Essentially, it’s another UI builder that allows you to generate whole UIs using drag and drop and code tweaks as necessary.
Price: Free
You’ve probably already come across JSFiddle, a popular JS playground. But what if you want to also fiddle around with Bootstrap?
The above is a JSFiddle workspace with Bootstrap resources and its dependencies added as external resources so you can JSFiddle in a Bootstrap environment.
This is for the control freaks — all those of you who want to do it all yourselves — so there are no components, no drag and drop, no nothing.
This is a blank slate for you to fiddle with, perfect for running a few tests to get stuff working your way, quickly and cheaply, with all the control you need.
Price: Free
While the previous tool involved just Bootstrap, this one is Bootstrap + Font Awesome, so you can also embed fonts and fiddle away to your heart’s content.
11. BootPress
Price: Free
BootPress (inspired by WordPress?) is actually a simple, flat-file CMS and blog framework which you can add lock-stock into your projects to quickly add this functionality to your Bootstrapped projects. Also, it has a number of wrappers and components for such stuff as pagination, tables, hierarchies, validation etc., together with a number of ready-made themes that you can use to start a blog or website.
12. Shoelace
Price: Free
If you’re struggling to get your Bootstrap grids done, you could try designing them visually and getting the code auto-generated for you, ready for pasting right into your project.
This is what Shoelace does for you, and it also includes all responsive Bootstrap classes taken care of for you.
13. UnderStrap
Price: Free
Understrap is a bit of a combination of themes, WordPress and Bootstrap — a theme that’s based on the Underscores theme from Automattic and Bootstrap 4, thus being an excellent starting point if you want to create a Bootstrap-powered WordPress theme.
Price: Free
I strive to have buttons looking perfect in my projects. A good set of buttons is the real difference between a good UI and a great UI.
However, fiddling around with buttons can be time-consuming.
This bootstrap button generator shortcuts that time by providing an easy-to-use generator that you can tweak as you require.
15. CodePen
Price: Free, Pro $8/month
We’ve left the best for last.
This is without a shadow of a doubt the most fully-fledged code playground out there and of course, it fully supports Bootstrap. Chris Coyier’s pet project has quickly evolved into one of the most popular sites for web designers and developers out there.

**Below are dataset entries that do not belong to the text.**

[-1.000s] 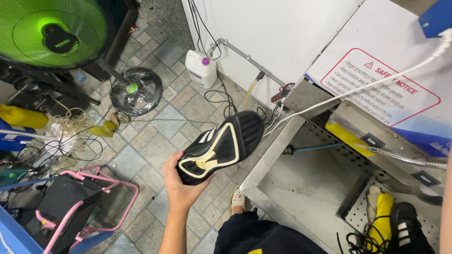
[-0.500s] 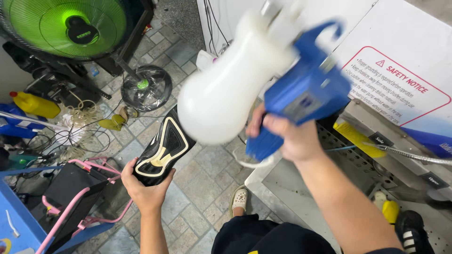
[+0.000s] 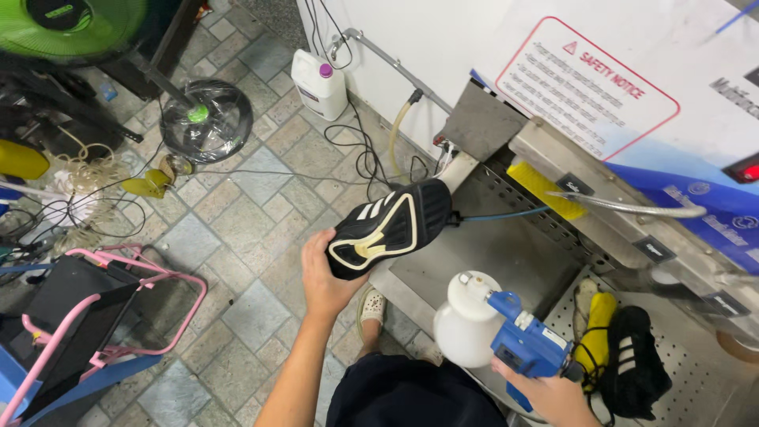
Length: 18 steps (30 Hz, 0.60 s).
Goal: The person cleans a black sneaker using a multifunctional shoe washing machine. They position the shoe under rotating brushes to clean the sole and upper, then use a handheld spray gun to apply cleaning solution to the shoe's surface.
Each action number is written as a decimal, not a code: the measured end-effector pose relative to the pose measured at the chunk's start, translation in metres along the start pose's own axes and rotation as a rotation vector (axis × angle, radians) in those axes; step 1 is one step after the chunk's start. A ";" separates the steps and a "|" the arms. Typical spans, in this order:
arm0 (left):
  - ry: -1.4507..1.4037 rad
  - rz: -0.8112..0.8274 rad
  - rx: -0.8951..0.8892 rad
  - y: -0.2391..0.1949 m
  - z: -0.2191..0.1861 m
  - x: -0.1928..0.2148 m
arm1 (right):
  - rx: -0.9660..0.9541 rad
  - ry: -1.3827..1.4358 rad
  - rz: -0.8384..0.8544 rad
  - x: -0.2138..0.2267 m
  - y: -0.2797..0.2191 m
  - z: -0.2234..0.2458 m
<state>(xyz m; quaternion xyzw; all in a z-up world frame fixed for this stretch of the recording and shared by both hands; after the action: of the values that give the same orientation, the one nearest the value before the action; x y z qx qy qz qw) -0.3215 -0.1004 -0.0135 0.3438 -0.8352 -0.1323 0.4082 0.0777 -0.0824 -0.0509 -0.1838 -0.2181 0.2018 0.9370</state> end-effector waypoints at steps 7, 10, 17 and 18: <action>0.054 0.046 -0.040 -0.019 -0.056 -0.060 | 0.175 -0.181 -0.226 0.058 -0.054 0.008; 0.075 0.061 -0.056 -0.024 -0.069 -0.077 | 0.141 -0.163 -0.252 0.062 -0.058 -0.001; 0.150 0.049 -0.074 -0.042 -0.082 -0.100 | 0.177 -0.006 -0.346 0.061 -0.050 0.028; 0.160 0.053 -0.068 -0.044 -0.082 -0.102 | 0.163 -0.018 -0.355 0.062 -0.049 0.031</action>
<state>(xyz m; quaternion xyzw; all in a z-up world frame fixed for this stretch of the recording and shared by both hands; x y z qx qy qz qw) -0.1942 -0.0576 -0.0441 0.3171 -0.8038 -0.1219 0.4883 0.1282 -0.0880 0.0171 -0.0642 -0.2386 0.0521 0.9676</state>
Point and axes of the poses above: each hand's wrist, its own y-axis towards the middle knuckle, its own x-axis out of the back of the hand, z = x × y, the point moved 9 cm from there along y, towards the middle knuckle, and after that the axes turned 7 degrees about y, right-handed, at the moved point
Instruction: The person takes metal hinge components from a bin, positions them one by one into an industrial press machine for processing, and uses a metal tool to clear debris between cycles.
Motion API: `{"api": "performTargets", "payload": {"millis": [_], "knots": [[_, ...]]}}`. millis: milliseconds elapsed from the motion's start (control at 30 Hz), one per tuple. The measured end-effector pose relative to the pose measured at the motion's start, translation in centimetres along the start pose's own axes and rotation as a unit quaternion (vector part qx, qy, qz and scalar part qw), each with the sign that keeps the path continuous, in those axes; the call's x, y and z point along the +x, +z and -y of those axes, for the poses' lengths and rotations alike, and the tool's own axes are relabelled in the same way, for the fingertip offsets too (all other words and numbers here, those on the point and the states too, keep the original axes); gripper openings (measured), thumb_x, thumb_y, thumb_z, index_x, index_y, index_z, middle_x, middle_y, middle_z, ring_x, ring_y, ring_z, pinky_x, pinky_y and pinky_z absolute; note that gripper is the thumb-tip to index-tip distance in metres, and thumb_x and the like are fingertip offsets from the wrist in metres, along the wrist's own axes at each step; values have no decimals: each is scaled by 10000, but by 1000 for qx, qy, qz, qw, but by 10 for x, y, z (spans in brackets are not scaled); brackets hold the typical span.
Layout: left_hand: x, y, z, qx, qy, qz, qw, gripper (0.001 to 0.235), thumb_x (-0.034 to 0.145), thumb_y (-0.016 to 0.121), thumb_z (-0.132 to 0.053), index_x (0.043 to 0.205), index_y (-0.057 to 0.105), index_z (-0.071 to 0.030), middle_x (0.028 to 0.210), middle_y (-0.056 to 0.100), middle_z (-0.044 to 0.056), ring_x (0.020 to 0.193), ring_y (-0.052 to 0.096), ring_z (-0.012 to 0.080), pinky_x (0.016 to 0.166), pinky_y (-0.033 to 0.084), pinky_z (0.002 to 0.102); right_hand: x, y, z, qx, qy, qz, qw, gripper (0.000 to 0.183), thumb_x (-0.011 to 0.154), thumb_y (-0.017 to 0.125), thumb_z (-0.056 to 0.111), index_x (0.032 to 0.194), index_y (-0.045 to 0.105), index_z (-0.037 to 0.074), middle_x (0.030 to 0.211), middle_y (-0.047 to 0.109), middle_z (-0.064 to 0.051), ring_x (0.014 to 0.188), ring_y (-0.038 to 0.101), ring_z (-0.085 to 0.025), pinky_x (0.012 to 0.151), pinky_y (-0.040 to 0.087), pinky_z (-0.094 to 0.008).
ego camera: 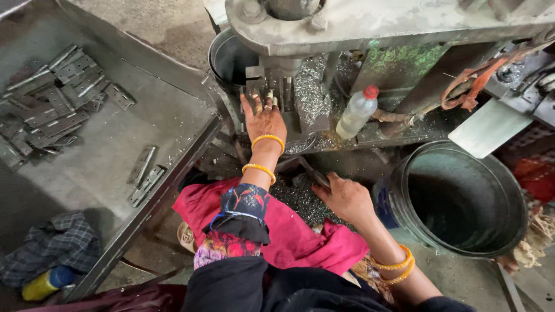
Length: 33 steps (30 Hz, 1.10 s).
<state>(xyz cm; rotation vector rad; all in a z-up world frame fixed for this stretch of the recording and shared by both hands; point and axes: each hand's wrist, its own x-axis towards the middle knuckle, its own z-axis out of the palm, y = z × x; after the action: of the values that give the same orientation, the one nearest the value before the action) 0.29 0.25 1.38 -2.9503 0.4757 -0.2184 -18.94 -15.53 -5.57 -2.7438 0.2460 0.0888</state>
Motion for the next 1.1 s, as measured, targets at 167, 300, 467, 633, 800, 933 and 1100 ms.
{"api": "performTargets", "payload": {"millis": [167, 300, 467, 633, 800, 933, 1100], "knots": [[5, 6, -3, -1, -6, -25, 1000, 441, 978, 432, -131, 1365, 637, -76, 1544, 513, 71, 1518, 316, 294, 1251, -30, 602, -9, 53, -28, 38, 15, 29, 999, 309, 892, 635, 405, 1001, 650, 117, 862, 740, -186, 826, 732, -395, 730, 571, -520], [0, 5, 3, -10, -5, -14, 1000, 450, 944, 441, -152, 1341, 640, -77, 1541, 500, 53, 1508, 308, 305, 1217, -24, 624, -10, 60, -25, 49, 50, 37, 997, 359, 884, 674, 437, 1030, 635, 111, 856, 727, -200, 838, 711, -421, 721, 552, -546], [17, 12, -1, -17, 3, -14, 1000, 463, 957, 442, -189, 1364, 629, -73, 1545, 496, 45, 1509, 311, 314, 1207, -24, 633, 4, 12, -9, -11, -21, -50, 998, 492, 871, 680, 533, 1080, 609, 94, 800, 725, -185, 789, 717, -411, 694, 562, -532], [28, 15, -8, 12, -22, -5, 1000, 526, 961, 419, -182, 1462, 544, -82, 1545, 474, 43, 1500, 310, 300, 1201, -24, 640, -15, 20, -14, 32, -8, -9, 999, 404, 819, 685, 458, 1032, 643, 117, 805, 731, -184, 786, 723, -407, 676, 563, -538], [25, 15, -3, -17, -19, 13, 1000, 483, 988, 403, -144, 1445, 557, -112, 1605, 430, 28, 1519, 304, 282, 1227, -28, 621, -12, 29, -14, 16, 3, -19, 1000, 468, 906, 636, 547, 1016, 631, 92, 829, 727, -205, 810, 709, -423, 699, 556, -545], [19, 16, 1, -14, -19, 16, 1000, 496, 964, 416, -151, 1438, 555, -107, 1579, 447, 29, 1527, 279, 297, 1206, -24, 626, 8, -3, 0, -28, -8, 9, 1000, 551, 903, 640, 593, 1031, 603, 58, 831, 727, -218, 844, 701, -432, 730, 555, -557], [28, 21, 2, -55, -30, -1, 998, 466, 981, 425, -149, 1417, 587, -112, 1574, 462, 30, 1514, 307, 298, 1219, -18, 641, 11, -30, 19, -44, -57, -20, 997, 554, 888, 625, 581, 1092, 593, 68, 826, 738, -200, 847, 714, -419, 756, 557, -551]]}}
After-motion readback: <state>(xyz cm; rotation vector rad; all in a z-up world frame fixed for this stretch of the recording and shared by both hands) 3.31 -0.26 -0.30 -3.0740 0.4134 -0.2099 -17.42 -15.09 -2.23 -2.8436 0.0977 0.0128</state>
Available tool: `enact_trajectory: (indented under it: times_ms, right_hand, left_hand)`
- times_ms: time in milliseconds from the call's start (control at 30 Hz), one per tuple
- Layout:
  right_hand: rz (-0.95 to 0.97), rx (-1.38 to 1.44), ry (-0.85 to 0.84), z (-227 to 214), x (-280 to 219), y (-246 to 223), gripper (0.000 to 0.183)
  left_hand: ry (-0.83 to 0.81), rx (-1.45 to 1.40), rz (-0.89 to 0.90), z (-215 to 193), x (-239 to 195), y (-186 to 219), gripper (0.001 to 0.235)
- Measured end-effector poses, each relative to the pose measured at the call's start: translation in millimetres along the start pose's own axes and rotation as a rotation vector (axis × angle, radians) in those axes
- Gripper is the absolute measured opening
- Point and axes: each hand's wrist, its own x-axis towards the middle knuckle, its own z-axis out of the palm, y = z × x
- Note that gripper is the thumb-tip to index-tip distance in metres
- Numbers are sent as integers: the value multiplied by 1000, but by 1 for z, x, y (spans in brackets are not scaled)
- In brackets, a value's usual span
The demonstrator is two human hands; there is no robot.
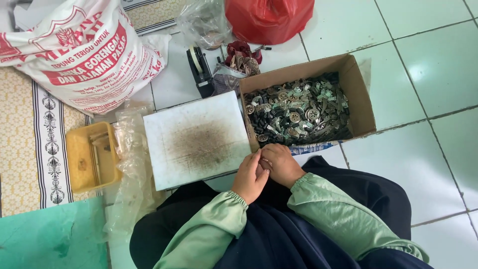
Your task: Picking up small metal parts from a box and placing them into a small plastic bag while sitting on the floor.
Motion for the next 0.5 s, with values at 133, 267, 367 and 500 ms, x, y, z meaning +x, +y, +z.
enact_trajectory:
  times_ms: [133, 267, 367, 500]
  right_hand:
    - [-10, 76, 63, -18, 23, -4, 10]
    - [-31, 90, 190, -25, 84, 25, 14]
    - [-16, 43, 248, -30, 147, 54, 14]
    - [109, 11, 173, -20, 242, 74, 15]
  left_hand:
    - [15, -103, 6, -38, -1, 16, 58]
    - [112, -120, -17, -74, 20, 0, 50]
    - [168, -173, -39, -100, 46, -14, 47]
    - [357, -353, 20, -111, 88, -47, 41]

CodePen is not just a playground. It’s also a repository of other people’s experiments that can be shared. So just to get you started with Bootstrap-built Pens, click on this link to find the most popular Pens tagged using Bootstrap.
As you have seen, Bootstrap tools and playgrounds are quite plentiful. You might actually be at a bit of a loss as to which to choose.
We’d highly recommend trying each of them out. Eventually you’ll find your own preferred set of tools that you’ll keep going back to. At that point, it’s a question of digging in and starting to design and code with Bootstrap!